#### [Work request]
For this exercise, copy exactly only the lines from the one containing "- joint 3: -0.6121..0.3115" to the final line of the material below, without the pictures.

[Opening Data excerpt section]

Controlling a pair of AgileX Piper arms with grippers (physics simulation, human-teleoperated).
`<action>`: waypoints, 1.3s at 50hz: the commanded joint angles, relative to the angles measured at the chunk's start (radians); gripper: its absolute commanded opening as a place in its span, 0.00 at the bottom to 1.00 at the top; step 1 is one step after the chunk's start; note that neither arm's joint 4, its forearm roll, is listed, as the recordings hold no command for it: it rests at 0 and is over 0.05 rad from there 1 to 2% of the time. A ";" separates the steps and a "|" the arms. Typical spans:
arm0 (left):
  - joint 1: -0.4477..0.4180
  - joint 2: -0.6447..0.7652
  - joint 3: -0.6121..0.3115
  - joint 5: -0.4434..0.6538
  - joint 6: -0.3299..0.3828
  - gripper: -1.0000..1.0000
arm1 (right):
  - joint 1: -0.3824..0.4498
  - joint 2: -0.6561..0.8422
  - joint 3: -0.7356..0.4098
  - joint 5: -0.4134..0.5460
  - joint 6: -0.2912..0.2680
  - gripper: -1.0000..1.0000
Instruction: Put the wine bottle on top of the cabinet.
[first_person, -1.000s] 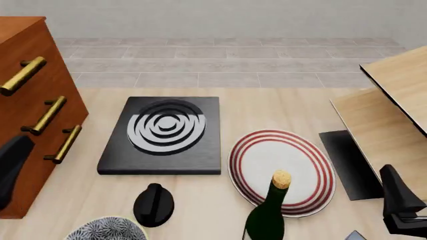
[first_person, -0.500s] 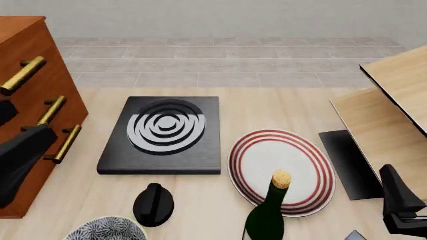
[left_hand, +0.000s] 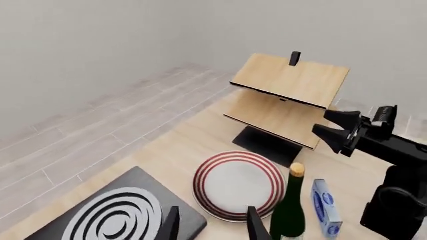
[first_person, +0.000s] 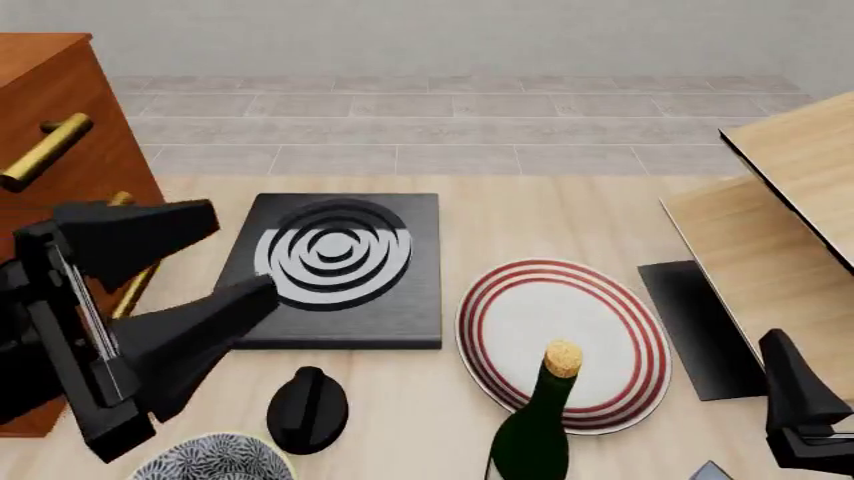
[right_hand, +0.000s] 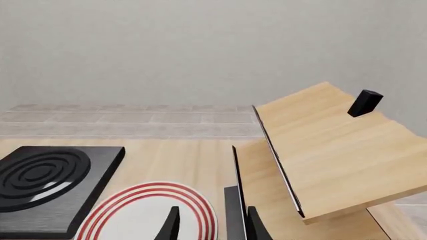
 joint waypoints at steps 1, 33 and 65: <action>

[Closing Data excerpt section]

#### [Output below]
  - joint 3: -0.6121..0.3115
  - joint 5: -0.4434..0.6538
  - joint 6: -0.3299..0.3828
  - gripper: -1.0000..1.0000
arm1 (right):
  - joint 1: -0.3824..0.4498
  - joint 2: -0.6561..0.8422
  - joint 3: -0.7356..0.4098
  - joint 5: -0.4134..0.5460
  - joint 6: -0.2912..0.2680
  - gripper: -1.0000..1.0000
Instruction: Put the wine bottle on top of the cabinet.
[first_person, -1.000s] 
[first_person, -0.500s] 
[left_hand, +0.000s] 
[first_person, +0.000s] 
[right_hand, +0.000s] 
 joint waypoints at steps 1, 33 and 65: <action>

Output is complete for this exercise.